## What this task involves:
What you return must be an exact copy of the lines in the listing below between the line holding "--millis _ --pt" and the line holding "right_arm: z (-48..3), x", inclusive, and nothing more.

[Material shown Boundary: Start]

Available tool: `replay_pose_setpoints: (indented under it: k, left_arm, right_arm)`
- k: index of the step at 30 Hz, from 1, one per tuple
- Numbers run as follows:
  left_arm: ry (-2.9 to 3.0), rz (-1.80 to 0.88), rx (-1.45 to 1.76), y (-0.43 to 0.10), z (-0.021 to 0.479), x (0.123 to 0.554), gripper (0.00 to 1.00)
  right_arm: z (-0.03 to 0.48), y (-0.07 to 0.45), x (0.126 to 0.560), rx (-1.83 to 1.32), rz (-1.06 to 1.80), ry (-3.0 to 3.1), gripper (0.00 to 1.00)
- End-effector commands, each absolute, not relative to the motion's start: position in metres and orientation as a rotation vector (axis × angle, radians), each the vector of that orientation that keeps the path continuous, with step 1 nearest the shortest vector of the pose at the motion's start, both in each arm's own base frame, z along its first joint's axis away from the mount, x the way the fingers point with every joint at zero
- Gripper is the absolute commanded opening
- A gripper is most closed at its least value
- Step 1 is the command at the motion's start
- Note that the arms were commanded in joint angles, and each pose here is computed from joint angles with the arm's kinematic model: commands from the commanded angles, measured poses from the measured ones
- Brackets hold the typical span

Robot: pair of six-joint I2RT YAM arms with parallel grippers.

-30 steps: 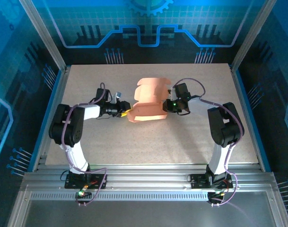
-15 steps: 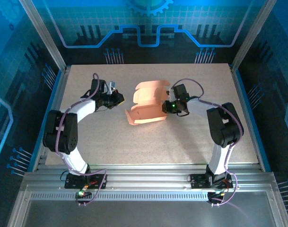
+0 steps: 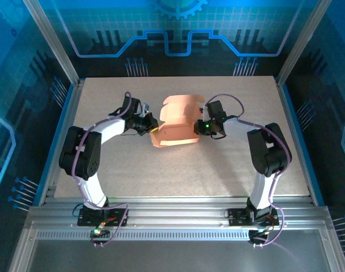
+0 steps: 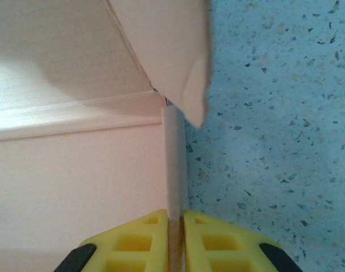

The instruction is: Fold the paper box

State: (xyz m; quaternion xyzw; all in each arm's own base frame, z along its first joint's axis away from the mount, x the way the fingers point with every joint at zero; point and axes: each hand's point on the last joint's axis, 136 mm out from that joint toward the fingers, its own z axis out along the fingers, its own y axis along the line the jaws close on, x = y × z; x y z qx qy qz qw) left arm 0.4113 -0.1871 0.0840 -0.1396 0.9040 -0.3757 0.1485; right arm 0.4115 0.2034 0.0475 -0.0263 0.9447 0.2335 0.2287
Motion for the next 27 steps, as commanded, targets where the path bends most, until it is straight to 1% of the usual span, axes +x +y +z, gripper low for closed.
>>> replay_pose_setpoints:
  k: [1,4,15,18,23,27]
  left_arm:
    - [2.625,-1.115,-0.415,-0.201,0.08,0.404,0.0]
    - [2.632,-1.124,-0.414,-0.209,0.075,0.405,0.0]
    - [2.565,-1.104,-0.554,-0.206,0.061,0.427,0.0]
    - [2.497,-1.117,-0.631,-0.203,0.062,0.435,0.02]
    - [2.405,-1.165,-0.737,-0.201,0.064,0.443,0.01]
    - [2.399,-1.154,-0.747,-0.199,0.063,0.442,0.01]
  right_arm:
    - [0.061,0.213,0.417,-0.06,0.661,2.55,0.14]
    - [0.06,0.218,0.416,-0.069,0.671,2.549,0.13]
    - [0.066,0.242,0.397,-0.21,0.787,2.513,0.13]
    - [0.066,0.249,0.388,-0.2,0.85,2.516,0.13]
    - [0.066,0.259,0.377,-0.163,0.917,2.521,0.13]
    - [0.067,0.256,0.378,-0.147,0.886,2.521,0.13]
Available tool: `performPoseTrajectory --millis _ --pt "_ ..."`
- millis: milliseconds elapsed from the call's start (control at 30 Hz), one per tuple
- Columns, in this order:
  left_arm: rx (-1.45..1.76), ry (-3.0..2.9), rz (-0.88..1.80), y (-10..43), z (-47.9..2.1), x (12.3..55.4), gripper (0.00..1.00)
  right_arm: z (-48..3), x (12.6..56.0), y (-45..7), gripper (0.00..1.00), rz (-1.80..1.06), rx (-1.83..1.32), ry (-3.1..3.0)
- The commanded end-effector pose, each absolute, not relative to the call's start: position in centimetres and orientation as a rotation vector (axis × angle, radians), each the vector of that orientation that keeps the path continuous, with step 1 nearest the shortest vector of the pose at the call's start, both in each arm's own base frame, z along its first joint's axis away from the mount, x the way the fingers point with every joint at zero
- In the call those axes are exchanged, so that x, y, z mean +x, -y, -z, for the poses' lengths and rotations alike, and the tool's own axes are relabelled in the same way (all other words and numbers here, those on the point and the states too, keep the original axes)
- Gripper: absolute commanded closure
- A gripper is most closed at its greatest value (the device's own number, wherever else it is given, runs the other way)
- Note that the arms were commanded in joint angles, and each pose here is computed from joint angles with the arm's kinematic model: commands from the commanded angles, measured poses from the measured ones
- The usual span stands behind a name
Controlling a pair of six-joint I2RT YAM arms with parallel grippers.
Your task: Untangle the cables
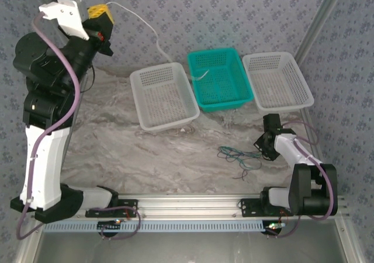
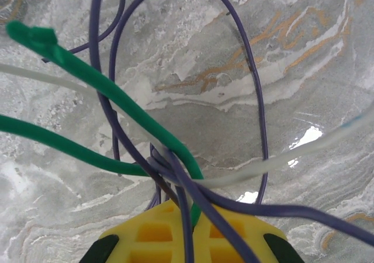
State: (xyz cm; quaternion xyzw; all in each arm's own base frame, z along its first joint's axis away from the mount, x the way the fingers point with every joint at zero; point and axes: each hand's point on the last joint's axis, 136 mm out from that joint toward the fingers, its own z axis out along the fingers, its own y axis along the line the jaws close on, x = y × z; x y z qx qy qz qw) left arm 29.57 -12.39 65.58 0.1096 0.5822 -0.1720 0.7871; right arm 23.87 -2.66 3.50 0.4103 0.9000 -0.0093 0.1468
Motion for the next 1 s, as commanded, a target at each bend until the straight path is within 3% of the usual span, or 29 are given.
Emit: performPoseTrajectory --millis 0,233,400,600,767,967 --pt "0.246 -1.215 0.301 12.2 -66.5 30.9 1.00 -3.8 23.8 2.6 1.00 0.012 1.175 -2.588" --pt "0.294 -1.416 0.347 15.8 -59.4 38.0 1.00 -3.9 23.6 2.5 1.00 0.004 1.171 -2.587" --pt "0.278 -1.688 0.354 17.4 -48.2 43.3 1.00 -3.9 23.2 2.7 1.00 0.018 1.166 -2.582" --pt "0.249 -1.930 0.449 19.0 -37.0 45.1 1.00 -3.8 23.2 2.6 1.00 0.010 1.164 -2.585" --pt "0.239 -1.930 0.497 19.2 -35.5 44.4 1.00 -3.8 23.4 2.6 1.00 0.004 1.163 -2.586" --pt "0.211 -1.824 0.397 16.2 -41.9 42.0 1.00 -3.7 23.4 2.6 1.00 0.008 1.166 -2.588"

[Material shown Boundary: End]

## Response to the task:
Available tool: `performPoseTrajectory --millis _ --pt "_ ..."`
- millis: milliseconds elapsed from the call's start (control at 30 Hz), one per tuple
- Columns, in this order:
  left_arm: rx (-1.45..1.76), ry (-3.0..2.9), rz (-0.88..1.80), y (-10..43), z (-47.9..2.1), x (12.3..55.4), gripper (0.00..1.00)
  right_arm: z (-48..3), x (12.6..56.0), y (-45..7), gripper (0.00..1.00), rz (-1.80..1.06), rx (-1.83..1.32), ry (-3.1..3.0)

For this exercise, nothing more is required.